Anda di halaman 1dari 8

Dibuat Oleh: 1. Abednego Priyatama 2.

Ana Dwi Pertiwi

Analisa Proyek Hambalang


Asal Mula Proyek Hambalang Pada awalnya proyek Hambalang bernama Pusat Pendidikan Pelatihan dan Sekolah Olahraga Nasional. Lahirlah Pusat Pendidikan Pelatihan dan Sekolah Olahraga Nasional Hambalang dicetuskan oleh Direktorat Jenderal Kementerian Pendidikan Nasional (Dirjen Kemendiknas) pada 2004. Namun namanya berubah menjadi Pusat Pembinaan dan Pengembangan Prestasi Olahraga Nasional di tahun 2007 setelah ditangani Kemenpora.
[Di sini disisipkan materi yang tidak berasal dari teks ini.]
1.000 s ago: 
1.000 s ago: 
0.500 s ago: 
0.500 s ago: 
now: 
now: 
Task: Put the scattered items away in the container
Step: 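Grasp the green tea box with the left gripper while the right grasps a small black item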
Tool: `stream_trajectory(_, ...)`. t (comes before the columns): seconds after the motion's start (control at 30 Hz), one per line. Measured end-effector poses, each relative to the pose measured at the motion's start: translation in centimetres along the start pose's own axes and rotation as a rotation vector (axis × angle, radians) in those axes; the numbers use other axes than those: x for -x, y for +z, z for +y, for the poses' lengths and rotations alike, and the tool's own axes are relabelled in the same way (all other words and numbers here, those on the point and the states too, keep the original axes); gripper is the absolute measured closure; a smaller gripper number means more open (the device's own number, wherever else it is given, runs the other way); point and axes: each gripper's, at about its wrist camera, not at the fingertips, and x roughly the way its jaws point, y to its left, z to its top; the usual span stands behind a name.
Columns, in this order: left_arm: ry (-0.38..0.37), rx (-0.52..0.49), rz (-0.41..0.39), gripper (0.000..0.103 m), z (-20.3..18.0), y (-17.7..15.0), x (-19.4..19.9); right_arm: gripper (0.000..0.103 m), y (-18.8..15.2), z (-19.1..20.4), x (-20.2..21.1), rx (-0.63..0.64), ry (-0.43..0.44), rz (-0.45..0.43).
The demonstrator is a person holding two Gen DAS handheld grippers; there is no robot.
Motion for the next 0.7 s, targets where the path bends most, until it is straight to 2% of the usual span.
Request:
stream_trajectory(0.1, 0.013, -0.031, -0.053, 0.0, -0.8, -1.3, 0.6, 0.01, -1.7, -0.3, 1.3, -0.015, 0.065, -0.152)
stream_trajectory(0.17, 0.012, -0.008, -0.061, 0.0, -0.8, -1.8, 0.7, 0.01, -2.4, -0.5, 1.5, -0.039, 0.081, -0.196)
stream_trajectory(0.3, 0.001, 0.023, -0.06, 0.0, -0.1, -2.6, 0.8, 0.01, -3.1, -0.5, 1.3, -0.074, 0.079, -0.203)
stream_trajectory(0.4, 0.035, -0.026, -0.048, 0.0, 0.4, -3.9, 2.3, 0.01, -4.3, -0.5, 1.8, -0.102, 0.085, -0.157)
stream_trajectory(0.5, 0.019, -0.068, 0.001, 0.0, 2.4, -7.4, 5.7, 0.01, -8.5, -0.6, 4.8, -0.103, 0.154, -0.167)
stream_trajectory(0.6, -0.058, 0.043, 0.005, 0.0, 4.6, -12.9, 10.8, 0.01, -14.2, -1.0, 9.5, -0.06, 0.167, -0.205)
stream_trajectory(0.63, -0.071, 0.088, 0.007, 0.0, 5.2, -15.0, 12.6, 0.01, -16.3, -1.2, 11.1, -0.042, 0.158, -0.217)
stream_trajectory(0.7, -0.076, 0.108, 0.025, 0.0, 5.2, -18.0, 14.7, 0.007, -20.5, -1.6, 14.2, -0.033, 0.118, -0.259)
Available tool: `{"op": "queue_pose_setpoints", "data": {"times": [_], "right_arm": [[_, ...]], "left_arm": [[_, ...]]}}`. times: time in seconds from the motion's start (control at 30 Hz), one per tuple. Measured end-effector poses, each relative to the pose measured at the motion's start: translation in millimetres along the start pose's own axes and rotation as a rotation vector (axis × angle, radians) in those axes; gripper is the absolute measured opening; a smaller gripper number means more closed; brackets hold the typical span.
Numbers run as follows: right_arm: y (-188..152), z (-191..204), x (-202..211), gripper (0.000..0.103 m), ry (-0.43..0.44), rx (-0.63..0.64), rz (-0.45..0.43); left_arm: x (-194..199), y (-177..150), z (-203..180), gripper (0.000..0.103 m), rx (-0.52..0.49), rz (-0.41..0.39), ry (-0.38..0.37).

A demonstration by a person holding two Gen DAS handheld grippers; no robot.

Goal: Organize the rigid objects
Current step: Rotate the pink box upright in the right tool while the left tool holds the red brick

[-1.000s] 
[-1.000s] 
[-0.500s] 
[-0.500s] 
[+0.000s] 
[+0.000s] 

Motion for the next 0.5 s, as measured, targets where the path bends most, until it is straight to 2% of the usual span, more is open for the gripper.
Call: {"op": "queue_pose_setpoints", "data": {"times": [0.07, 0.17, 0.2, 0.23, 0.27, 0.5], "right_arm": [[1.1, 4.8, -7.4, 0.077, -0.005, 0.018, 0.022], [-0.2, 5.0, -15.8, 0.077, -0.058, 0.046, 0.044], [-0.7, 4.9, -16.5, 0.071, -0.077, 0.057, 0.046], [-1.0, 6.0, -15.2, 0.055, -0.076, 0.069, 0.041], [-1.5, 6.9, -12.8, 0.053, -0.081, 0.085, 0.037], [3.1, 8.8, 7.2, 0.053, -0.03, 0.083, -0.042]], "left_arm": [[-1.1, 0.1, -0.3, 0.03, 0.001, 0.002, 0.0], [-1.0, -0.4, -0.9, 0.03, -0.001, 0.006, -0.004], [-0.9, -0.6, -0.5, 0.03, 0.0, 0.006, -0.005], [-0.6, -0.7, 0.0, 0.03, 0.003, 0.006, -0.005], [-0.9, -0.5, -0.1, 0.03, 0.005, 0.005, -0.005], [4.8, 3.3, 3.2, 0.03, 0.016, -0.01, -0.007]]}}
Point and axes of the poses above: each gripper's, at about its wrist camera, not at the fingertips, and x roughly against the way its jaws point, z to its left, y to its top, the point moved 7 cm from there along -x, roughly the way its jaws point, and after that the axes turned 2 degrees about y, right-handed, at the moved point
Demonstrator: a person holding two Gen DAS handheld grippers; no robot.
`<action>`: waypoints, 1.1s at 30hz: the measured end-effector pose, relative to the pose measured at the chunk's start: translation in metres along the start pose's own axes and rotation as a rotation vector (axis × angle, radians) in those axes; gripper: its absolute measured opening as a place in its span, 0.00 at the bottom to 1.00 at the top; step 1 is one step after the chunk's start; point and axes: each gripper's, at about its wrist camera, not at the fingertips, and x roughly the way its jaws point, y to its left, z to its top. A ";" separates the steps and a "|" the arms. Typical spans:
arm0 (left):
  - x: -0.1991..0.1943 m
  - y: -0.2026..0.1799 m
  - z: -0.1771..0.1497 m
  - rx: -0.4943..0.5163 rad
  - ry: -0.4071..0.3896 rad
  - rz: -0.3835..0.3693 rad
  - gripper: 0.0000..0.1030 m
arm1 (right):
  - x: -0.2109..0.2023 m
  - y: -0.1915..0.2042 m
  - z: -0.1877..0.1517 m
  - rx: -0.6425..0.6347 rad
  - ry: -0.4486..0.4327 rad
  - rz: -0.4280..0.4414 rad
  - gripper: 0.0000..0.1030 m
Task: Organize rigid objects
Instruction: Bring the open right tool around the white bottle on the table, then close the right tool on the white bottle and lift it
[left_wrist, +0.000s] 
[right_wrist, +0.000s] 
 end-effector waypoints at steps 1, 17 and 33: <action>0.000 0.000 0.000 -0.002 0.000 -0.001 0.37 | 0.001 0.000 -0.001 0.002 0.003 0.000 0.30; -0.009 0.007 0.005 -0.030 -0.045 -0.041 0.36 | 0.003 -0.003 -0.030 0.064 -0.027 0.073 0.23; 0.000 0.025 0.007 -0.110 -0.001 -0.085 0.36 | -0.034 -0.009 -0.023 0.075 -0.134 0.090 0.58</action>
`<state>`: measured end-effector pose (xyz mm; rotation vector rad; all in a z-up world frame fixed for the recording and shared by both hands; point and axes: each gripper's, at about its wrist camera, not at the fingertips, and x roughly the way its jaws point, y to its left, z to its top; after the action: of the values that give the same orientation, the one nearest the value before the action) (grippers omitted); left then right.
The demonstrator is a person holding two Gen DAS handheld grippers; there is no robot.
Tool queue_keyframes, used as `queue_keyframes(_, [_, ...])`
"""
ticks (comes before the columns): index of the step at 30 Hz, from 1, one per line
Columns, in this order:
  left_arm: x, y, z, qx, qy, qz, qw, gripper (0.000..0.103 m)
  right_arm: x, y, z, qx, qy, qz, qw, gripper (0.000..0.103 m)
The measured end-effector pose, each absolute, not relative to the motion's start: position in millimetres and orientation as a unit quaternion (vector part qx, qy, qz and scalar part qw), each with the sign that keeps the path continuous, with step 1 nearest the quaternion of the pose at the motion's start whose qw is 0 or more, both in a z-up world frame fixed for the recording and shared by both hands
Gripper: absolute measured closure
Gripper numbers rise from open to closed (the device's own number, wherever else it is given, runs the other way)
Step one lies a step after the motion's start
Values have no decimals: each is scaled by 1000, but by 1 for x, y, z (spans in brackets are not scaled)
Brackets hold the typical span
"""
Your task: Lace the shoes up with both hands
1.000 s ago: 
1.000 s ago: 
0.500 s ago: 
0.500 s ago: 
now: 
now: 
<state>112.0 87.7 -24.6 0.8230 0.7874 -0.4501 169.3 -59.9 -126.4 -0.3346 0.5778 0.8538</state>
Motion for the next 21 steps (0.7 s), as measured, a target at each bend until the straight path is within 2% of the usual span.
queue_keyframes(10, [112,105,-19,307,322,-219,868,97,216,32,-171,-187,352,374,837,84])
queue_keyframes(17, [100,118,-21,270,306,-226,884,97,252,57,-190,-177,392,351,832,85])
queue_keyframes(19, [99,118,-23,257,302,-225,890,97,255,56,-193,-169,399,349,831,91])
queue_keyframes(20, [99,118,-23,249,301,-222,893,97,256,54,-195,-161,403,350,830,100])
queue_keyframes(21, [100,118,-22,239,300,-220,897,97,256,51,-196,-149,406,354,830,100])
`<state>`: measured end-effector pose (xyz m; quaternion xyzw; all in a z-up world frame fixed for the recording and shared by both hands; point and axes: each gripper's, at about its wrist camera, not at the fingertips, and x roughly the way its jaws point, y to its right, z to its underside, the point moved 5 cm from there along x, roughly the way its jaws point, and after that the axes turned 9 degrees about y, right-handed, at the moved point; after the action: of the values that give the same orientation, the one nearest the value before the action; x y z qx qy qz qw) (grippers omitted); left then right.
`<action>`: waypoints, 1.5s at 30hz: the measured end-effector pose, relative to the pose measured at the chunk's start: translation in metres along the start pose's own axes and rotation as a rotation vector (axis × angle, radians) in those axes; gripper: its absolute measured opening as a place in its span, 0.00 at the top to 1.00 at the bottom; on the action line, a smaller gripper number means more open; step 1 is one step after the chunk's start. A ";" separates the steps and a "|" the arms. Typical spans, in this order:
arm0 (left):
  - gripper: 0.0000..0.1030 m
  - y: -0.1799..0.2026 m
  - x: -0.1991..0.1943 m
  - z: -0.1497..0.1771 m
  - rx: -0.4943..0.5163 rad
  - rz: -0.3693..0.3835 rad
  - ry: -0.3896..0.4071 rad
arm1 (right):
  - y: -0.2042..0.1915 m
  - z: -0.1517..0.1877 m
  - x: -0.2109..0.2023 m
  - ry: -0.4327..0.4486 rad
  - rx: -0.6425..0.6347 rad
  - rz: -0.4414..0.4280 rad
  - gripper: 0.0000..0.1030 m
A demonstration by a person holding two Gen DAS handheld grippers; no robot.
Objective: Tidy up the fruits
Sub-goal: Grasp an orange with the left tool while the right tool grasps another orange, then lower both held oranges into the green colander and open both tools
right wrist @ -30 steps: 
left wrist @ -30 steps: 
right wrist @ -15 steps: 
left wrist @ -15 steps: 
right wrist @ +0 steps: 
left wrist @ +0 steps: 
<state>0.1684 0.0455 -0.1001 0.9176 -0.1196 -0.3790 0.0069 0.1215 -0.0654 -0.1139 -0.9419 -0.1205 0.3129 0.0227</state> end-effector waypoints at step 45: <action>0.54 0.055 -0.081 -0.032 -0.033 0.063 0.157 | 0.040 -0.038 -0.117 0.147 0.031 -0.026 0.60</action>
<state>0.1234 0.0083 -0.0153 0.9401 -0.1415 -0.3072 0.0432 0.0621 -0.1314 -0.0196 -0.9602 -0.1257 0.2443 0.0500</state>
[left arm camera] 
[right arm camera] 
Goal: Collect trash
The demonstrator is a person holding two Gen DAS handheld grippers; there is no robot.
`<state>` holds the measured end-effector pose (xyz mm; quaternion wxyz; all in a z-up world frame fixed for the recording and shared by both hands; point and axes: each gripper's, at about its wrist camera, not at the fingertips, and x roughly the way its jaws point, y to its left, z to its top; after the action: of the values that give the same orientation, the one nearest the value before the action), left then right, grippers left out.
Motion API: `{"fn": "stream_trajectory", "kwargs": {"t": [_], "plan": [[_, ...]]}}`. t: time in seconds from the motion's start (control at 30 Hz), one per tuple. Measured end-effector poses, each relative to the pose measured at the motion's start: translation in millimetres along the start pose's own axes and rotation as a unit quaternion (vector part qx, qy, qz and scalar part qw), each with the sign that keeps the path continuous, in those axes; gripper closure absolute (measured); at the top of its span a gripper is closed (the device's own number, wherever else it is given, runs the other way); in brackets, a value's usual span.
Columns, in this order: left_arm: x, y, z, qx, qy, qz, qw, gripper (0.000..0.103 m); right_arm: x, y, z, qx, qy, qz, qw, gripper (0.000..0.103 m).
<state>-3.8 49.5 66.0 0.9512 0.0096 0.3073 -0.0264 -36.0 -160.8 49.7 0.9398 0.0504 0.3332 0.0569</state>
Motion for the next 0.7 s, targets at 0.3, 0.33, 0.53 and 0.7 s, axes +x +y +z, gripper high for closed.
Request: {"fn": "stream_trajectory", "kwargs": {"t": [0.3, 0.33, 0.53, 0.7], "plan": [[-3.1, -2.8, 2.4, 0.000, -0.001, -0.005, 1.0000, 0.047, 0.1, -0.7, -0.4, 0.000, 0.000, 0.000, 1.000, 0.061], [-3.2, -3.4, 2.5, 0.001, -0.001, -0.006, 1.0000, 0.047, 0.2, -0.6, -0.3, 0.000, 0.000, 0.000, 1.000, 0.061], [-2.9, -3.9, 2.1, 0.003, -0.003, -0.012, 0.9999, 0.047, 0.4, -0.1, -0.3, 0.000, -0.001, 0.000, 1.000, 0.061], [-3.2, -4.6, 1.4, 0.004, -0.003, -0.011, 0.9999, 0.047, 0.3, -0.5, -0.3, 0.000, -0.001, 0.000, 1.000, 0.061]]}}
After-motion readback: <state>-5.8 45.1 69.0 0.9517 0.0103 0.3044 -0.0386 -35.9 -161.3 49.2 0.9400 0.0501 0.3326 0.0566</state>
Menurut Menteri Pemuda dan Olahraga (Menpora), Andi Mallarangeng dalam Republika Rabu, 30 Mei 2012, tujuan dilaksanakannya proyek hambalang adalah atas dasar keinginan untuk meningkatkan prestasi olahraga di Indonesia terus dilakukan berbagai sarana dan prasarana pun dibangun untuk membina atlet-atlet elite maupun komunitas sekolah olahraga di tingkat nasional Pada awalnya proyek Hambalang yang diawali pembangunan fisik berupa masjid, asrama, infrastruktur, turap lapangan sepak bola dan pagar dimulai pada 2006. Lanjutan pembangunan Pusat Pendidikan, Pelatihan dan Sekolah Olahraga Nasional (P3SON) mulai dilaksanakan tahun 2010. Adanya perubahan masterplan yang telah disempurnakan ini pun membuat anggaran proyek Hambalang membengkak dari Rp 125 miliar menjadi Rp 1,175 triliun. Berdasarkan penyelidikan KPK tahun 2012 anggaran proyek Hambalang sudah membengkak menjadi Rp 2,5 triliun. Menurut Sekretaris Kemenpora, Yuli Mumpuni, dalam Republika Rabu, 30 Mei 2012, menjelaskan bahwa membengkaknya anggaran proyek Hambalang dikarenakan adanya perubahan fungsi. Yang tadinya hanya untuk sekolah olahraga menjadi sarana untuk pembinaan dan latihan atlet Indonesia ke depan. Adapun tambahan venue yang akan berdiri di kompleks Hambalang antara lain GOR Serbaguna, tennis indoor, basket indoor, kolam renang, hall angkat besi dan angkat beban, hall senam dan gulat, lapangan latihan atletik hingga taman parkir.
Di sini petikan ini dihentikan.